### AIM OF THE EXERCISE
Whenever a line contains the string "frame", copy it out of the entries.

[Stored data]
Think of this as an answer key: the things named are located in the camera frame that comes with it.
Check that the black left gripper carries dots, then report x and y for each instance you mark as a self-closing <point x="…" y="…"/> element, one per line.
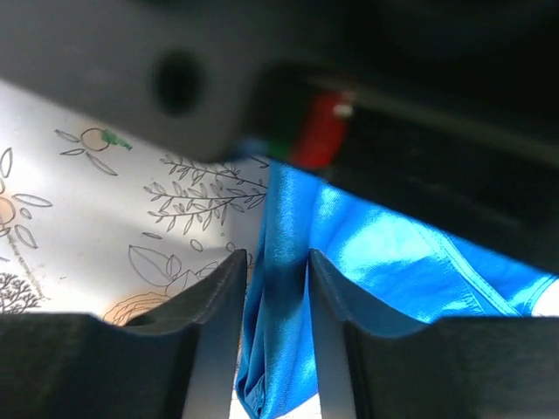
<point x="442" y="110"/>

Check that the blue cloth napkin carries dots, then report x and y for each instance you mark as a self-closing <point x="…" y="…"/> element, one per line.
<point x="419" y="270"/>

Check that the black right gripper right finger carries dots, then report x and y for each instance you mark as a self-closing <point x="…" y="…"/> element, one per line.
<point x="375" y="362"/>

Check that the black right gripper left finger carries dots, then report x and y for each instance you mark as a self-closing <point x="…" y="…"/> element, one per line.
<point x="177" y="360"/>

---

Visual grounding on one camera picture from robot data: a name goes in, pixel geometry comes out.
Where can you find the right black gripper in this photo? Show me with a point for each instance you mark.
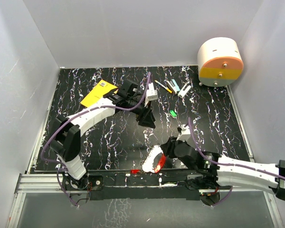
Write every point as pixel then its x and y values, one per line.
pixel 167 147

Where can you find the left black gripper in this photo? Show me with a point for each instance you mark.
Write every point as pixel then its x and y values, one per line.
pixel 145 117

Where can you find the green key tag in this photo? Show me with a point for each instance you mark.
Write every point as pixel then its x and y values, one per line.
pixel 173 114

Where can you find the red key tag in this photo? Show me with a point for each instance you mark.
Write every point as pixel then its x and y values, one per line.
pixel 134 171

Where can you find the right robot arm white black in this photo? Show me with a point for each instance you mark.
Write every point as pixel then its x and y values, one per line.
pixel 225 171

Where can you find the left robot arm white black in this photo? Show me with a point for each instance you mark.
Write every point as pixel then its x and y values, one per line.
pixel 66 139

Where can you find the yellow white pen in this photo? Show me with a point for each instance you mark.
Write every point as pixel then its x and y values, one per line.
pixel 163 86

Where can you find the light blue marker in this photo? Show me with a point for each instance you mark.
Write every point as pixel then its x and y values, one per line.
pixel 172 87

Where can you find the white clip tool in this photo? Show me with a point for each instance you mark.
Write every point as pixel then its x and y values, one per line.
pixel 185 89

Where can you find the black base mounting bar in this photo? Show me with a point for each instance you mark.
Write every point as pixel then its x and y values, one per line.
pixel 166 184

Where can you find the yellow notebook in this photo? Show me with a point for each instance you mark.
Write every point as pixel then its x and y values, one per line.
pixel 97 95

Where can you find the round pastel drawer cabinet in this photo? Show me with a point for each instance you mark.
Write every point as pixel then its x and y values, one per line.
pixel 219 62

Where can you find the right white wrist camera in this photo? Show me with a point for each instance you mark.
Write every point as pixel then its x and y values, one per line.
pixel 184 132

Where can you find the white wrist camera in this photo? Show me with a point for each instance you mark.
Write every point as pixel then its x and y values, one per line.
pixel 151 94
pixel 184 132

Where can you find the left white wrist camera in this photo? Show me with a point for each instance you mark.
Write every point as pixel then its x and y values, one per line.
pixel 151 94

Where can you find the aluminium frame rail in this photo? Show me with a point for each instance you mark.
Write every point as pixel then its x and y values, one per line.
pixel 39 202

### RESULT OF THE EXERCISE
Think of this as an answer key: the things named are located in the camera frame that comes with it.
Where can you find the aluminium frame rail in this photo? Show me with a point for each instance you mark.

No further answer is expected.